RFR: JDK-8202884: SA: Attach/detach might fail on Linux if debugee application create/destroy threads during attaching
Jini George
jini.george at oracle.com
Thu Dec 13 03:14:09 UTC 2018
Thank you very much for looking into this, Yasumasa!
The 'pid' used in process_doesnt_exist() is actually the lwpid of the
thread to be attached to.
From Pgrab(), we call ptrace_attach() first for the pid at line 448. In
which case, we end up calling process_doesnt_exist() through
ptrace_attach() with the pid. In this case, we completely error out if
the 'pid' doesn't exist. Then we go on to discover the lwpids of this
process through libpthread_db or by going through the
/proc/<pid>/task/<lwpid> in case of the process running in a container,
and we then invoke ptrace_attach() again on all these newly discovered
lwpids at line 503. (we have already attached to the main thread (where
the pid and the lwpid are the same). This time when
process_doesnt_exist() gets called inside ptrace_attach(), we are
dealing with the lwpids. And we would not error out if the thread is
missing or is in an 'exiting' state when we try to attach.

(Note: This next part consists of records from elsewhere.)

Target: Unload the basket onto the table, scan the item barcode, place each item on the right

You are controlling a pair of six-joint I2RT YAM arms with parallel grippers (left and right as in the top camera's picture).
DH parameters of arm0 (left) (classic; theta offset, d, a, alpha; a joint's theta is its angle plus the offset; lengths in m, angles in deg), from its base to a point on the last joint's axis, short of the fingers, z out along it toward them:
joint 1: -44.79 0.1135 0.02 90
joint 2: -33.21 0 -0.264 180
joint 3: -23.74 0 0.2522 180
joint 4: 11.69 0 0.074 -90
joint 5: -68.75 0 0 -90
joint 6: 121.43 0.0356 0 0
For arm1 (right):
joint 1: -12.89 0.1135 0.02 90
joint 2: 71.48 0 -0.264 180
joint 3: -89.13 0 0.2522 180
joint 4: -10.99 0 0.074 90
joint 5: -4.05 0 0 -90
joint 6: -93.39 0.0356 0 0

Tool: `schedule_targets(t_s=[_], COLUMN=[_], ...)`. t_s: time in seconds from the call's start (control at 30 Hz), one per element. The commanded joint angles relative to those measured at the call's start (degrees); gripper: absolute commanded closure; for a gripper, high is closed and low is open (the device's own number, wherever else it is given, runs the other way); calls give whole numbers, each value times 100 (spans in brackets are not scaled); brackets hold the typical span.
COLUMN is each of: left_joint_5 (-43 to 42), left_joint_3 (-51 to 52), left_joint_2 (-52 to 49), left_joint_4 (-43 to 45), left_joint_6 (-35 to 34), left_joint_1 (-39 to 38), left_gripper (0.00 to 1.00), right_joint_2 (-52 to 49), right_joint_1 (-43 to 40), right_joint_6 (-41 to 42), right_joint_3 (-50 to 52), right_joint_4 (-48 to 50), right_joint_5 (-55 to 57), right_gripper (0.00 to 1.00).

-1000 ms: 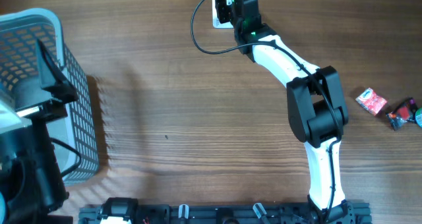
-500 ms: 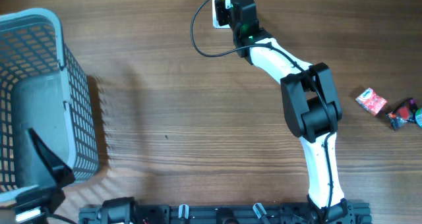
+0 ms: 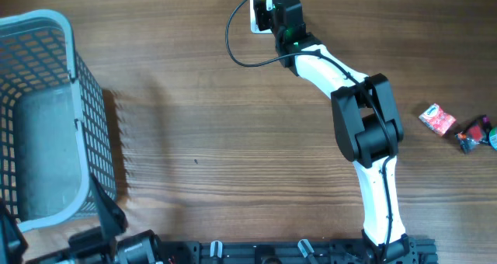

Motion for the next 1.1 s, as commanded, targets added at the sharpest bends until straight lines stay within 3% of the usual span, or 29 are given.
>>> schedule_targets(t_s=[0.0,0.33,0.47,0.57,0.7,0.8,0.9,1.07], left_joint_5=[-323,-662,-992,-2267,-2317,-2459,-3152,-3152], left_joint_3=[367,708,708,710,815,1102,1606,1834], left_joint_2=[133,-35,-354,-713,-719,-719,-719,-719], left_joint_4=[-76,881,566,348,280,291,474,415], left_joint_6=[-52,-46,-208,-201,-201,-201,-199,-205], left_joint_1=[310,503,501,501,501,501,479,387], left_gripper=[0,0,0,0,0,0,0,0], right_joint_2=[-26,-24,-20,-2,94,142,144,197], right_joint_1=[-46,-44,-39,-46,-46,-61,-136,-267], right_joint_6=[-66,-345,-675,-1005,-1095,-1193,-1423,-1421], right_joint_3=[-111,-111,-111,-114,-114,-114,-114,-114], right_joint_4=[9,203,249,326,317,326,236,-140], right_joint_5=[63,122,817,1388,1438,1958,2601,3169], right_gripper=[74,74,74,73,73,73,75,76])
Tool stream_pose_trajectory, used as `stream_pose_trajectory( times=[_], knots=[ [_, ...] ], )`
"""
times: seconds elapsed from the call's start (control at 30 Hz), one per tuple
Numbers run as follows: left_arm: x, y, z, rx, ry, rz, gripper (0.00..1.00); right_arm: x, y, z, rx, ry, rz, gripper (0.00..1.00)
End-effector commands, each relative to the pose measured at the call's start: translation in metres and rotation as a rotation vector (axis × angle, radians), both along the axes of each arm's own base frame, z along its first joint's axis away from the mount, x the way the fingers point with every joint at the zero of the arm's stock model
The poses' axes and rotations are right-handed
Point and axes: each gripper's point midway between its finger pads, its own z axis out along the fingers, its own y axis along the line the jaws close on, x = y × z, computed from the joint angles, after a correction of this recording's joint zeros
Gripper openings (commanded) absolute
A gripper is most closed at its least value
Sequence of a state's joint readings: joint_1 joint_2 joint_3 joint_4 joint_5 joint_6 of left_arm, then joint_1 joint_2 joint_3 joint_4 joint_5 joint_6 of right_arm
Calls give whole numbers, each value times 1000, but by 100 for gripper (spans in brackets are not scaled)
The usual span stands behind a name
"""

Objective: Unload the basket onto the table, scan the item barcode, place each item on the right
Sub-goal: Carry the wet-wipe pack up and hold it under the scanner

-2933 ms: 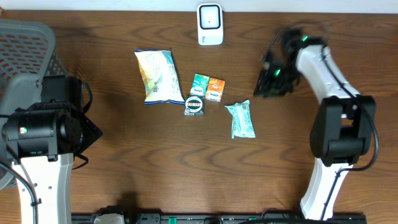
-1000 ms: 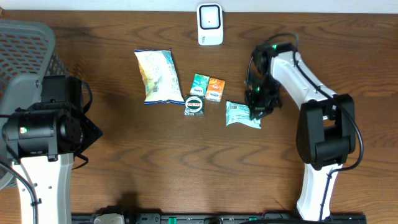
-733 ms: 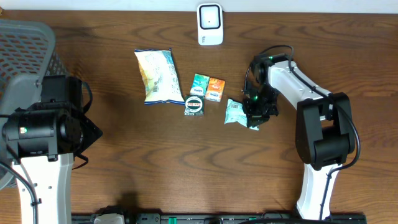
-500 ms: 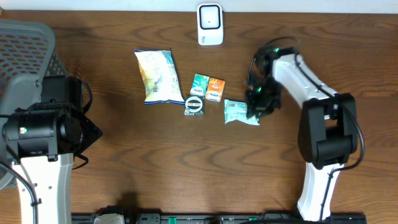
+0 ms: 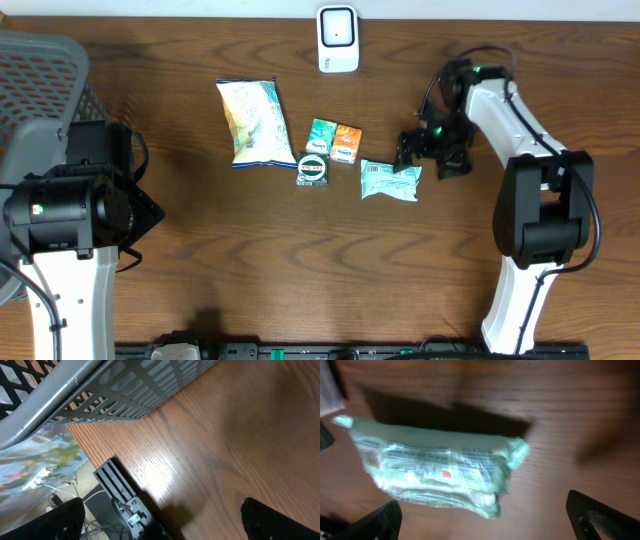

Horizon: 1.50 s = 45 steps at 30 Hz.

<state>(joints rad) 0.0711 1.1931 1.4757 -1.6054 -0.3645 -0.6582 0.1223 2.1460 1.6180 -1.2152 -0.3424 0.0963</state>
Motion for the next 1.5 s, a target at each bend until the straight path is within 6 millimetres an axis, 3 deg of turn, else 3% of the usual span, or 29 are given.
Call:
stream_pose_trajectory(
  times=[0.0,0.07,0.27,0.43,0.47,0.53,0.6,0.77,0.93,1.17,1.47],
  knots=[
    [-2,1,1,1,-4,16,98,-14,17,-14,87,36,-11,99],
    [-2,1,1,1,-4,16,98,-20,18,-22,102,49,-16,98],
    [-2,1,1,1,-4,16,98,-25,33,-34,202,40,-32,83],
    [-2,1,1,1,-4,16,98,-26,36,-51,208,14,-58,61],
    [-2,1,1,1,-4,16,98,-26,36,-55,208,7,-68,54],
    [-2,1,1,1,-4,16,98,-25,36,-61,210,-11,-74,23],
    [-2,1,1,1,-4,16,97,-23,36,-64,213,-26,-74,1],
    [-2,1,1,1,-4,16,98,-14,46,-51,302,-43,-83,1],
    [-2,1,1,1,-4,16,98,5,60,-15,477,-117,-52,1],
    [-2,1,1,1,-4,16,98,39,58,57,593,-322,-34,1],
    [-2,1,1,1,-4,16,98,61,60,168,621,-732,94,1]
  ],
)
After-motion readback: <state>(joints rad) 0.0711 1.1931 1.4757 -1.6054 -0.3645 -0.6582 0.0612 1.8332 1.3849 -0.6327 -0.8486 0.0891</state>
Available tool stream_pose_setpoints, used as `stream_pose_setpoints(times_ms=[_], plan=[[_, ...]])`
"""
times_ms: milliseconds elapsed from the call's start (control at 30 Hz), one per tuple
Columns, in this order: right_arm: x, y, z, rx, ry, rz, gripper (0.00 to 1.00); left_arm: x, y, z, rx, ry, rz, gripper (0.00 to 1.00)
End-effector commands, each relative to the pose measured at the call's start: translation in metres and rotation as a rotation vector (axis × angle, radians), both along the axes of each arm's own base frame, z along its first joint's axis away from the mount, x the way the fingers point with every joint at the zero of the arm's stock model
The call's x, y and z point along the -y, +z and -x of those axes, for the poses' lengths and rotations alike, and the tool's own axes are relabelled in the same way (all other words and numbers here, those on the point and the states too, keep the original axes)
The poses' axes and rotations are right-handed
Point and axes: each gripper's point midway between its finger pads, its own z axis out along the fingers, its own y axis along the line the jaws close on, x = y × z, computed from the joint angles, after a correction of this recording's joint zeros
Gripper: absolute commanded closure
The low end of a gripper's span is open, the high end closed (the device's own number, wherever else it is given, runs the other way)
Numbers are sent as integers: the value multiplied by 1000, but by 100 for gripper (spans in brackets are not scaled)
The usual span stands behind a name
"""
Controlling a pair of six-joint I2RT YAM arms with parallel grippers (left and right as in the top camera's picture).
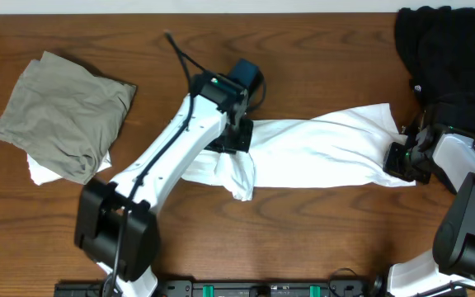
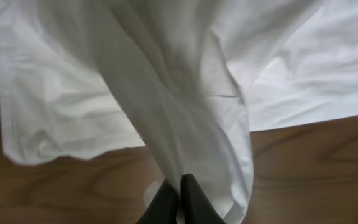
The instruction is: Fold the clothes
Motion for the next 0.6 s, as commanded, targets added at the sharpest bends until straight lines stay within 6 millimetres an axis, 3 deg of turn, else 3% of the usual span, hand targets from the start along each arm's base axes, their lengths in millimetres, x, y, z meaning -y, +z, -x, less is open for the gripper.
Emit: stream_pose_setpoints(times_ms=[0, 333, 567], plan=[[1, -4, 9, -38, -10, 18, 93, -6, -6, -1, -14, 99, -27, 94], [1, -4, 9, -38, -10, 18, 93, -55, -13, 11, -60, 314, -198, 94], [1, -4, 9, -39, -10, 18, 93, -73, -25, 27, -124, 427, -249, 94]])
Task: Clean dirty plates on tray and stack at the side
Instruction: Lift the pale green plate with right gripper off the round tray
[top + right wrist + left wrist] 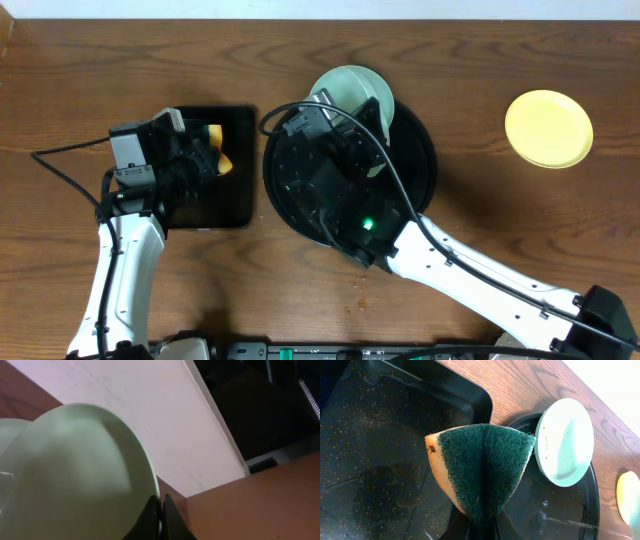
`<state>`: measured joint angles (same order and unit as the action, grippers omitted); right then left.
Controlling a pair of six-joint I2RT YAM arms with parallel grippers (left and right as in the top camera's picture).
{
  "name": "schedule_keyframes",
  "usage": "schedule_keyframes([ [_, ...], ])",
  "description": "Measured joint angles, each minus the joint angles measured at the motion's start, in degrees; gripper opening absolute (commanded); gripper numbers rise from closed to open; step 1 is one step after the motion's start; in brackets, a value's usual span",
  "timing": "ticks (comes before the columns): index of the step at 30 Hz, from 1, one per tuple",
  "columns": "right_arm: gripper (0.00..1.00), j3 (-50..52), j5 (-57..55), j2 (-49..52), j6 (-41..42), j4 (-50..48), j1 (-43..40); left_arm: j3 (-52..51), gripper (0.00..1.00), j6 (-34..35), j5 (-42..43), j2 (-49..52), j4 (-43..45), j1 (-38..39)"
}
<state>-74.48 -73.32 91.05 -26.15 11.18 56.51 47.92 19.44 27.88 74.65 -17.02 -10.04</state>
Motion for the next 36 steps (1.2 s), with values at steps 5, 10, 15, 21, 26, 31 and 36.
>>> schedule_keyframes([
  [5,0.01,0.0,-0.07,0.09,-2.29,-1.77,0.0,0.0,0.08,0.0,0.0,0.0,0.02,0.0],
  [10,0.01,0.0,-0.2,0.09,-2.99,-2.03,0.0,0.0,0.08,0.0,0.0,0.0,0.02,0.0],
  [15,0.01,0.0,-0.13,0.09,-3.19,-2.51,0.0,0.0,0.08,0.0,0.0,0.0,0.02,0.0],
  [21,0.01,0.0,3.15,0.09,-2.45,-2.34,-0.22,0.0,0.08,0.0,0.0,0.0,0.02,0.0],
  [26,0.01,-0.07,10.73,0.09,3.56,4.52,-2.82,0.0,0.08,0.0,-0.04,0.0,0.04,0.0],
  [31,0.01,0.02,29.62,0.09,16.13,14.4,-10.03,0.0,0.08,0.0,-0.04,0.0,0.04,0.0],
  [36,0.01,0.04,54.12,0.13,26.08,15.15,-23.34,0.0,0.08,0.0,-0.02,0.0,0.04,0.0],
])
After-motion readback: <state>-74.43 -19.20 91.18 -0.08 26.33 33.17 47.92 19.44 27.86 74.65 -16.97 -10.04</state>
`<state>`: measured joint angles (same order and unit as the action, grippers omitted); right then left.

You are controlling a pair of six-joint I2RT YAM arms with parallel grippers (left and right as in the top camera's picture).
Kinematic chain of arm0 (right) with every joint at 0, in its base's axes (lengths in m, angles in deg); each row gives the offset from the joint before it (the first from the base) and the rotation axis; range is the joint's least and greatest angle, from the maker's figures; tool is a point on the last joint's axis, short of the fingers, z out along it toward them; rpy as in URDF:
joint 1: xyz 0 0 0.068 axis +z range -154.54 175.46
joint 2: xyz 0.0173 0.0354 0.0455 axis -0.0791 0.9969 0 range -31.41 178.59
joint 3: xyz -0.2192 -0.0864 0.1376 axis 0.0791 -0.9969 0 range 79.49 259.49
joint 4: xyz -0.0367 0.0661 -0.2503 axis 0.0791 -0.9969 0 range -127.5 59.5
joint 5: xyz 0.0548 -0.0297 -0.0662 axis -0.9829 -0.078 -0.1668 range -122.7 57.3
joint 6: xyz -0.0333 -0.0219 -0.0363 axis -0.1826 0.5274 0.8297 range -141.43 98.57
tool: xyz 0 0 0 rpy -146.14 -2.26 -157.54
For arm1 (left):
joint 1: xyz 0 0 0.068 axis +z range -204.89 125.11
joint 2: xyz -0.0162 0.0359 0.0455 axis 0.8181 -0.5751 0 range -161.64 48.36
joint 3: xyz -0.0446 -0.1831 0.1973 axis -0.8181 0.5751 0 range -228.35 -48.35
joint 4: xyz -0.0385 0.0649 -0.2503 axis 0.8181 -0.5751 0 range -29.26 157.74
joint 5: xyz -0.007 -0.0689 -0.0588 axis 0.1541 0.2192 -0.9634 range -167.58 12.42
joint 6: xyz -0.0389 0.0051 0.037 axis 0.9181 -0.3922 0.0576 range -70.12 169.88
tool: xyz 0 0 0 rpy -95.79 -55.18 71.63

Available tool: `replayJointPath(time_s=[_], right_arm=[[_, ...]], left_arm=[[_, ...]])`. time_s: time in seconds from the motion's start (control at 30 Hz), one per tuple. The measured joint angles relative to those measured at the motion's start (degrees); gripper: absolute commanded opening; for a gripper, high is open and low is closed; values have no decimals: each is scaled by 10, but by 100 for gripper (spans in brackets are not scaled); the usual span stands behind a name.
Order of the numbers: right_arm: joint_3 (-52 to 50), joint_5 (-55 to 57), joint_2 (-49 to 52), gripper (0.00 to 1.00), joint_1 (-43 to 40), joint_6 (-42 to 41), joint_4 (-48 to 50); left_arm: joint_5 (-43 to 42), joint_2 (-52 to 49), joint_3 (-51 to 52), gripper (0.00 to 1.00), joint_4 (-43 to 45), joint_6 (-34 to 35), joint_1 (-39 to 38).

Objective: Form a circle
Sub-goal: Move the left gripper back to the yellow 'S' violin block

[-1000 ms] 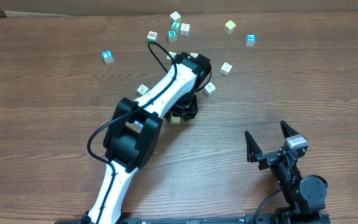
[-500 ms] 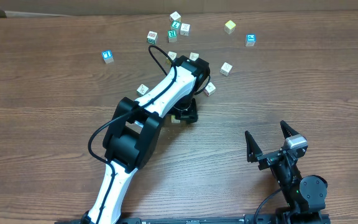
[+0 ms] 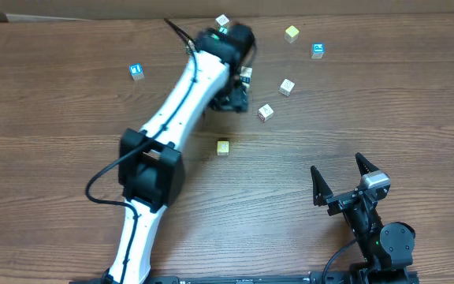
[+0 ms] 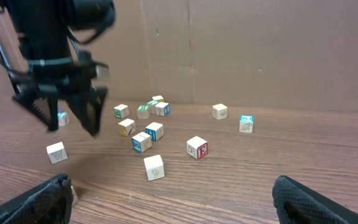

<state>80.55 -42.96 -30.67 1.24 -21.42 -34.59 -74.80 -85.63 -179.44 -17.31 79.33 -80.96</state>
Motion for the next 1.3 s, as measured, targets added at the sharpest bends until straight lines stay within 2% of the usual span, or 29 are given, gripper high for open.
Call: replayJointPath(time_s=[0.13,0.2,0.23,0.37,0.43,0.6,0.7,0.93,1.3], right_arm=[[0,0,0,100,0,0,0],[0,0,0,100,0,0,0],[0,0,0,100,0,0,0],[0,0,0,100,0,0,0],[0,0,0,100,0,0,0],[0,0,0,100,0,0,0],[0,0,0,100,0,0,0],[0,0,0,100,0,0,0],[0,0,0,100,0,0,0]], left_arm=[[3,0,-4,41,0,-33,44],[3,0,-4,32,2,-46,59],[5,0,-4,31,5,-57,67],[5,0,-3,46,18,-119,89],[5,0,-3,64,19,-149,94],[5,0,-1,75,23,-192,97],[5,0,13,76,34,-208,99],[7,0,73,68,76,-239,101],[26,0,150,64,148,-242,104]])
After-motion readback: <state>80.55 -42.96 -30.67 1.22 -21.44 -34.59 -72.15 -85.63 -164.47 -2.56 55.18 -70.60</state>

From the proc man page, /proc/<pid>/task/<lwpid>/* and
/proc/<lwpid-treated-as-a-pid>/* files would have the same content for
the same lwpid.
============= < Man Page Snippet > ================================
/proc/[pid]/task (since Linux 2.6.0-test6)
This is a directory that contains one subdirectory for
each thread in the process. The name of each subdirectory is the
numerical thread ID ([tid]) of the thread (see gettid(2)). Within each
of these subdirectories, there is a set of files with the same names and
contents as under the /proc/[pid] directories.
============= < Man Page Snippet End> =============================
Let me know if you are not Ok with this.
Going forward, we should remove the libpthread_db dependency for the
threads discovery and only depend on /proc/<pid>/task/<lwpid>s for this
(https://bugs.openjdk.java.net/browse/JDK-8181313).
Thank you,
Jini.
On 12/13/2018 6:15 AM, Yasumasa Suenaga wrote:
> Hi Jini,
>
> I have a comment for your webrev.02 .
>
>
> You added process_doesnt_exist() to check process / thread liveness from
> /proc/<PID>, but it is not enough.
> Information of threads (LWP) will be stored in /proc/<PID>/task/<LWPID>.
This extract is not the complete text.